扉が明け放たれた奥の部屋で呼ぶ紫陽に、離して、とリツの父親の腕の中で藻掻く。

「センリさんっ!侑士を離してっ
 侑士っ!うちに戻って私の手術着と予備を一枚っ。
 手術室から縫合に使う機材一式と鉗子を持ってきて!」
「消毒液はっ?」
「ヨードだけでいい!機材は煮沸にする!」
「わこたっ」
「センリさんっ!一番大きな鍋にありったけの水を汲んで、グラグラに煮てください」
「っ俺かっ?俺だなっ!?」

鍋、鍋、とそのあたりの床を見る父に、父ちゃん!とリツが叫んだ。

「キッチン!鍋はキッチンだよっ」
「え?あっああ、そうだ!」
「しっかりしてくれよっ」

キッチンに走るリツの父。

「葵さん、いる?」
「はい、ここに」
「生まれる子どもの産湯と清潔なタオルの用意をお願いします。急ぎません。
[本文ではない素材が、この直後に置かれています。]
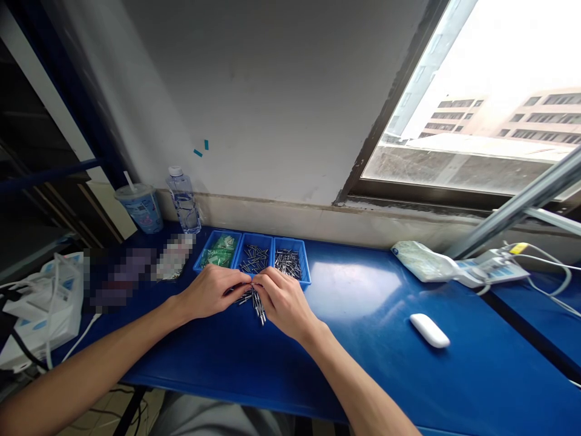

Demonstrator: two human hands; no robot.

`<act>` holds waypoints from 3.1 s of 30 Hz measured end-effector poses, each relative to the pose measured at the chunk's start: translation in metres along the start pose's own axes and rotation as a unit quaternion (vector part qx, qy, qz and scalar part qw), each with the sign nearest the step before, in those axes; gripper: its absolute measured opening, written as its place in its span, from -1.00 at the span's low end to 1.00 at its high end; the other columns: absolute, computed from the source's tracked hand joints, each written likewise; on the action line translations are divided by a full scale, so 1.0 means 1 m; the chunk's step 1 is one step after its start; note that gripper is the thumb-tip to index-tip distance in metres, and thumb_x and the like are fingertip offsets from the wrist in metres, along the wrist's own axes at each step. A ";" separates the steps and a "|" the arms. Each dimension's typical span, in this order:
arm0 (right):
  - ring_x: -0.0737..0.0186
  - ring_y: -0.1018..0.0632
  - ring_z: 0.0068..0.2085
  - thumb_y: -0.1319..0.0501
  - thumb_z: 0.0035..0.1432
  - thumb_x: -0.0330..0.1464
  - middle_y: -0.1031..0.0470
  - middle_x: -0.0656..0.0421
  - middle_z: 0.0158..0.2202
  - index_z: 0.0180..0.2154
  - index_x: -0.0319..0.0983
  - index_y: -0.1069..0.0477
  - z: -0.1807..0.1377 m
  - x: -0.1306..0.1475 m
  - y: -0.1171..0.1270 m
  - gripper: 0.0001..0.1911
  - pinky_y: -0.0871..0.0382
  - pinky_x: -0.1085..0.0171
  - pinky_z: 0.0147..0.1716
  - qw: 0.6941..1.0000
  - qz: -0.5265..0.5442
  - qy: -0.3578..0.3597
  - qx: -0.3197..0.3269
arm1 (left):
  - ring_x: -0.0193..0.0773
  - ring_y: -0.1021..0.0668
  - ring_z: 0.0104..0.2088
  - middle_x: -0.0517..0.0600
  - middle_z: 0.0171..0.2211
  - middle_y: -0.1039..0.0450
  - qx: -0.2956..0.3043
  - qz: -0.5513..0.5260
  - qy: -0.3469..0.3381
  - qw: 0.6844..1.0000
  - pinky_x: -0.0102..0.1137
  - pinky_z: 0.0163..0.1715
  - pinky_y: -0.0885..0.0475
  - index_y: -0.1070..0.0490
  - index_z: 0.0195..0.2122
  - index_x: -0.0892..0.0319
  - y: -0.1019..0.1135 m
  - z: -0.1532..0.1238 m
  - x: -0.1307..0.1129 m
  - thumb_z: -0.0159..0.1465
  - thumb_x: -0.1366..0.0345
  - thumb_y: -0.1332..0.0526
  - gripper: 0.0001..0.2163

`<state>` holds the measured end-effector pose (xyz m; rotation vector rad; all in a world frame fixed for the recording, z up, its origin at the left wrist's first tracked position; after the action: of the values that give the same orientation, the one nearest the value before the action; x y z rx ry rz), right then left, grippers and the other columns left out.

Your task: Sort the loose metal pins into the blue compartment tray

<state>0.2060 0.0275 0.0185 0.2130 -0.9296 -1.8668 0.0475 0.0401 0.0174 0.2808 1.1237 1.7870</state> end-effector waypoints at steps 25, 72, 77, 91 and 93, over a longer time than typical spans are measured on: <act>0.22 -0.56 -0.34 -0.03 0.54 -0.42 -0.54 0.13 -0.26 -0.13 -0.17 -0.42 0.000 -0.008 0.005 -0.79 -0.43 0.26 -0.37 0.998 -0.038 -0.041 -0.032 | -0.28 -0.68 -0.32 -0.06 -0.29 -0.66 -0.038 0.029 0.017 0.999 -0.41 -0.34 -0.43 -0.54 -0.12 0.14 0.006 0.002 0.002 0.53 0.25 -0.15 -0.82; 0.27 -0.51 -0.37 0.02 0.58 -0.34 -0.51 0.13 -0.26 -0.13 -0.20 -0.42 -0.007 -0.010 -0.016 -0.73 -0.32 0.29 -0.41 0.996 -0.006 -0.059 0.066 | -0.21 -0.63 -0.27 -0.03 -0.27 -0.61 -0.041 0.025 0.006 0.999 -0.35 -0.30 -0.46 -0.52 -0.15 0.16 0.001 0.001 0.000 0.47 0.32 -0.20 -0.88; 0.27 -0.50 -0.38 0.04 0.58 -0.36 -0.49 0.13 -0.27 -0.13 -0.20 -0.42 -0.006 -0.009 -0.015 -0.72 -0.30 0.30 -0.41 0.997 -0.010 -0.051 0.064 | -0.22 -0.63 -0.27 -0.03 -0.28 -0.62 -0.037 0.026 0.003 0.999 -0.35 -0.30 -0.46 -0.53 -0.15 0.17 0.000 0.001 -0.001 0.48 0.32 -0.19 -0.87; 0.27 -0.58 -0.34 -0.03 0.53 -0.46 -0.58 0.12 -0.23 -0.13 -0.19 -0.50 -0.004 -0.014 -0.002 -0.73 -0.39 0.31 -0.36 0.998 -0.043 -0.042 -0.009 | -0.30 -0.63 -0.36 -0.06 -0.30 -0.63 -0.063 0.012 0.036 0.997 -0.40 -0.35 -0.41 -0.53 -0.20 0.16 0.010 0.002 0.000 0.49 0.31 -0.21 -0.86; 0.28 -0.59 -0.33 -0.05 0.52 -0.47 -0.58 0.12 -0.23 -0.12 -0.19 -0.52 -0.004 -0.014 0.001 -0.74 -0.42 0.32 -0.35 0.998 -0.044 -0.038 -0.024 | -0.29 -0.63 -0.34 -0.06 -0.30 -0.63 -0.066 0.013 0.037 0.997 -0.40 -0.34 -0.40 -0.53 -0.20 0.16 0.011 0.002 0.000 0.49 0.31 -0.22 -0.87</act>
<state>0.2155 0.0368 0.0136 0.1563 -0.9381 -1.9873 0.0424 0.0405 0.0269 0.1518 1.0513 1.8995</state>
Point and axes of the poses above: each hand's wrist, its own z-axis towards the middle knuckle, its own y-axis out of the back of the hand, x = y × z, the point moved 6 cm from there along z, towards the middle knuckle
」
「わかりました。
 リツさん、浴室に案内してもらえますか?それと、広く浅い湯を入れられる木桶が欲しいのですが...」

こっち、と葵を案内しながら、木桶...木桶...とリツは考えた。

葵が閉めた扉がバタン!と開き、先生っ!と荷物を抱えた侑士が駆け込んできた。

「侑士っ早かったわね」
「シルキッサが飛ばしてくれたんや」

これでええんかな、と侑士が広げた荷物を確認する。

「ばっちり!さすがだわ。
 術着とヨードは?」
「割れたらあかんと思うて」
腹部に抱え込んでいた未開封の遮光瓶は、2枚の手術着に包まれていた。
「すまん、診察室のやつがほんまにちょっとしかなくて、薬品棚のやつ持ってきてん」
「大正解よっ」

よくできました!と俯く侑士の頭を撫で、手術着に腕を通した。

「侑士、着て」
「え?」

それ!と予備だと言った手術着を指す紫陽に、ええっ!?と叫んだ。